Quote verbatim the span of lines that begins the listing below and closes with the line containing "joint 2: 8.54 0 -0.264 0".

Data section section start

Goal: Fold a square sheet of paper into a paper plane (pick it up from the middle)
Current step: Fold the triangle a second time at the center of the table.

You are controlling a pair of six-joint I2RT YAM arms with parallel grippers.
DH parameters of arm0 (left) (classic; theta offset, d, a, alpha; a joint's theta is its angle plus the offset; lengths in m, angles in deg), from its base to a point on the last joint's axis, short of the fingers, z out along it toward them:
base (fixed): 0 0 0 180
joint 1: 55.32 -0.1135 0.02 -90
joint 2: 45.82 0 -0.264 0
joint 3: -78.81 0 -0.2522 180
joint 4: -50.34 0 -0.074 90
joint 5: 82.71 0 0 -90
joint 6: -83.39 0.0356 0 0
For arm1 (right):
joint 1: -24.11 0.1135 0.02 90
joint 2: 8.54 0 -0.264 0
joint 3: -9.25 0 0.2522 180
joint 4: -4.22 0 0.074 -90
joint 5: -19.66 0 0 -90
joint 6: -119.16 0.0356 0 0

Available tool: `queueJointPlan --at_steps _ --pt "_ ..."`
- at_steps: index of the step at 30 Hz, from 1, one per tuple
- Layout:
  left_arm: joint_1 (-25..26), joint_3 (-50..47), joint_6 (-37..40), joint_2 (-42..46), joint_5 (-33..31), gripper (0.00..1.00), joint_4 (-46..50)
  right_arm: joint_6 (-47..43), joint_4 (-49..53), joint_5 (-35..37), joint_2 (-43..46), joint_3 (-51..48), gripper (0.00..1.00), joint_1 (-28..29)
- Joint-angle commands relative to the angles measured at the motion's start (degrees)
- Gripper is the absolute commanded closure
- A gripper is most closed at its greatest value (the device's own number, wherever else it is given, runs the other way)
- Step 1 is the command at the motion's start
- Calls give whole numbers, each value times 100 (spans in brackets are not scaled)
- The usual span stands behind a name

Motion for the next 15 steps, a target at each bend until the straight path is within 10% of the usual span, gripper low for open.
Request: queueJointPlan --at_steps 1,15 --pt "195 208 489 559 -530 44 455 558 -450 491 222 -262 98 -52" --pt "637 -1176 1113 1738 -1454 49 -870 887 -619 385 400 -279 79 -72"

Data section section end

→ **Answer for the task**
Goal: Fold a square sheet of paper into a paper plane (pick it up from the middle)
Current step: Fold the triangle a second time at the center of the table.

You are controlling a pair of six-joint I2RT YAM arms with parallel grippers.
DH parameters of arm0 (left) (classic; theta offset, d, a, alpha; a joint's theta is its angle plus the offset; lengths in m, angles in deg), from its base to a point on the last joint's axis, short of the fingers, z out along it toward them:
base (fixed): 0 0 0 180
joint 1: 55.32 -0.1135 0.02 -90
joint 2: 45.82 0 -0.264 0
joint 3: -78.81 0 -0.2522 180
joint 4: -50.34 0 -0.074 90
joint 5: 82.71 0 0 -90
joint 6: -83.39 0.0356 0 0
For arm1 (right):
joint 1: -24.11 0.1135 0.02 90
joint 2: 8.54 0 -0.264 0

A complete answer has now been given.